Echocardiogram is the Gold Standard for determining chamber size. EKG is not reliable. However, it can provide some insight or prompt you to order an echo. So, look at these basic Simplified Criteria for Diagnosing .
In Bundle Branch Block, the firing of the Ventricles does not occur simultaneously as it should. Conduction reaches a block in one of the branches (in the cardiac septum) and refers it to the opposing branch to be conducted completely. It is then when conduction jumps the Intra-Ventricular Septum to ultimately conduct to the remaining blocked Bundle Branch. It is because of this that you see two different distinctly separate QRS complexes over-lapping one another. Hence, the "Rabbit Ear“
The last 0.04 seconds of deflection on the QRS complex is used to determine the direction of the block.
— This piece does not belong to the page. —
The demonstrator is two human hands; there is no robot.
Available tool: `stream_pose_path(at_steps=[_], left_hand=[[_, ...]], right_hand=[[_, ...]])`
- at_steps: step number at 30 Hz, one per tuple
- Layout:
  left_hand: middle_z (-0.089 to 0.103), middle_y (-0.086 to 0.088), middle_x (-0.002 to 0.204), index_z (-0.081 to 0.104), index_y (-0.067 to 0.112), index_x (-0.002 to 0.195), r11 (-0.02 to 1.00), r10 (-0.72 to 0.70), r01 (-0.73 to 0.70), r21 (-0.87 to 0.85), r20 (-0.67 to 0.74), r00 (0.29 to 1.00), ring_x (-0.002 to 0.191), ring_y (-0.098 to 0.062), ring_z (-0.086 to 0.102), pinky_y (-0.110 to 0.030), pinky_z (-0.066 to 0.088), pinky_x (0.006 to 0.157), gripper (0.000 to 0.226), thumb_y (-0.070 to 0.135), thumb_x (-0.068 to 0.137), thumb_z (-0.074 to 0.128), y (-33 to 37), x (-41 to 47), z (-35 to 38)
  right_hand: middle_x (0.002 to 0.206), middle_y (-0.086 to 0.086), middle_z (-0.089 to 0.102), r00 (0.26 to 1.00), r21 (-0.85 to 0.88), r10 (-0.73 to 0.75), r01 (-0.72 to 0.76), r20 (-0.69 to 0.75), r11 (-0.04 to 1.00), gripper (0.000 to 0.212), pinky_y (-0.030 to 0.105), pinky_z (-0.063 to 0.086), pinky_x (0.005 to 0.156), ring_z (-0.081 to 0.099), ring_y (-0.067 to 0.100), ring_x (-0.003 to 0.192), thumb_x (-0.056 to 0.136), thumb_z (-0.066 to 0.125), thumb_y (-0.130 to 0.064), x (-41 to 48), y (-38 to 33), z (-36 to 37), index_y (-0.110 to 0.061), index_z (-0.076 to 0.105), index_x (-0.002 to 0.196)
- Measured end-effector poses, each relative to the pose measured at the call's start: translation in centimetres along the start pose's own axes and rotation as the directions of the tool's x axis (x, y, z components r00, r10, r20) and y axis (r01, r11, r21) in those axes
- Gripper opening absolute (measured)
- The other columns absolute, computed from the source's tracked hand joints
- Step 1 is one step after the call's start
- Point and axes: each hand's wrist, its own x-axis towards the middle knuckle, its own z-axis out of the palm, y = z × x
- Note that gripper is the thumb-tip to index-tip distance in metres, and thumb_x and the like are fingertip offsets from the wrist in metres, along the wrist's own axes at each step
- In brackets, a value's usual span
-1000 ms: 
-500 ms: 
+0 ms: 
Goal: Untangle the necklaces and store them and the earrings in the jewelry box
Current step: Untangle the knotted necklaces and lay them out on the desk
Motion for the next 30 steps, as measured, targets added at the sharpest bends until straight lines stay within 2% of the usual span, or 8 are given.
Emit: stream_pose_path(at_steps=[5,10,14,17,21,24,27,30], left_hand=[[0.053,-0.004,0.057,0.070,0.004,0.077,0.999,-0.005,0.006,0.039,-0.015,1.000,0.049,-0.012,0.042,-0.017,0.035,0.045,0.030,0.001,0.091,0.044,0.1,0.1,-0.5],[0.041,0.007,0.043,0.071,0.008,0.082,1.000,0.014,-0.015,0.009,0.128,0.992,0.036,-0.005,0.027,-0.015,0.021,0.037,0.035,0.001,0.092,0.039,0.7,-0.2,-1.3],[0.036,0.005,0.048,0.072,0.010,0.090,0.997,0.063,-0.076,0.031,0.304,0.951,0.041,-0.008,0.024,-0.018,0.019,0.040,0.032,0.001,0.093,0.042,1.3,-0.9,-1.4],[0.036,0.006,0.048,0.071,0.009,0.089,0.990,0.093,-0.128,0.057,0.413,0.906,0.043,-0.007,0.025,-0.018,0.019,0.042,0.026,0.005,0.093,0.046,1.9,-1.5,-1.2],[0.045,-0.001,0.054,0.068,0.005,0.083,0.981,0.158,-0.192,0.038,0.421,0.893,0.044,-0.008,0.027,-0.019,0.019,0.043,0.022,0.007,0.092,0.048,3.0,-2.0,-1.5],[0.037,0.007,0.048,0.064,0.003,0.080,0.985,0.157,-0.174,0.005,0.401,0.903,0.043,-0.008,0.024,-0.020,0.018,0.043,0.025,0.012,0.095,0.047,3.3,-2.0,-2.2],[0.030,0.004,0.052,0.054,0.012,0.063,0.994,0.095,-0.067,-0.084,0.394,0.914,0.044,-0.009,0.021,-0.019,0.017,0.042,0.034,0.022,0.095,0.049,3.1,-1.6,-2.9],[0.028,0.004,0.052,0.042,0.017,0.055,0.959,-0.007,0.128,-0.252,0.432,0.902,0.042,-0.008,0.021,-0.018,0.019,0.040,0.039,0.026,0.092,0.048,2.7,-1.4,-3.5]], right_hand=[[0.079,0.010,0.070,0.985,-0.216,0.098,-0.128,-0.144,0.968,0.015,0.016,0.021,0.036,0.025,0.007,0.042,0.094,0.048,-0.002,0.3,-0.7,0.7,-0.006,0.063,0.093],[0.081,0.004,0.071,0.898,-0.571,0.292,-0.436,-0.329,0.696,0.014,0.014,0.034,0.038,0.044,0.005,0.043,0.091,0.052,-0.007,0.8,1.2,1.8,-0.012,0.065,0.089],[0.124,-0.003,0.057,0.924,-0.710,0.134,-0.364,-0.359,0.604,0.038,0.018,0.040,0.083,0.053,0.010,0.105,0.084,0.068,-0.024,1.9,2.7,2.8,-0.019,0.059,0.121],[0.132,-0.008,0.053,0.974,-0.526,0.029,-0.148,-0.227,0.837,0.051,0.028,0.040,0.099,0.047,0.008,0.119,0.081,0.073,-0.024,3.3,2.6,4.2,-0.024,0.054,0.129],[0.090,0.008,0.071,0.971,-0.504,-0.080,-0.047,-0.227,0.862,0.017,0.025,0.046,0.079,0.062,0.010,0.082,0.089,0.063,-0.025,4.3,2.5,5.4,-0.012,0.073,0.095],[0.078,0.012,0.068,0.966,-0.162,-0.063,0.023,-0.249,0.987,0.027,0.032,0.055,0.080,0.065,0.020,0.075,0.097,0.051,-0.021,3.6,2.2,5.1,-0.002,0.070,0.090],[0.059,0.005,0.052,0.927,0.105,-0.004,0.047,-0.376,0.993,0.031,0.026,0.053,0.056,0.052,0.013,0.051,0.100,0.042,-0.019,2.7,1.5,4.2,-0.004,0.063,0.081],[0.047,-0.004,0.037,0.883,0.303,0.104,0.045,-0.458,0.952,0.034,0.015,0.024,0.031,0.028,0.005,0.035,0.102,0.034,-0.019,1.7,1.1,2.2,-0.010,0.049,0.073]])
ST segment elevation with an upward concavity (i.e., " smiley " configuration) is usually benign, especially when seen in an otherwise healthy, asymptomatic individual. This is known as early repolarization .
In contrast, ST segment elevation with coving or a downward convexity (" frowny " configuration) is much more likely to be due to acute injury (from acute infarction).
Remember, it isn’t as important to know every rhythm and every possible complication. What is important, is to know what is life threatening, what needs intervention in the primary care setting and what patient education can make a difference. Obviously, lifestyle modifications is very important in preventing or reversing many of these complications.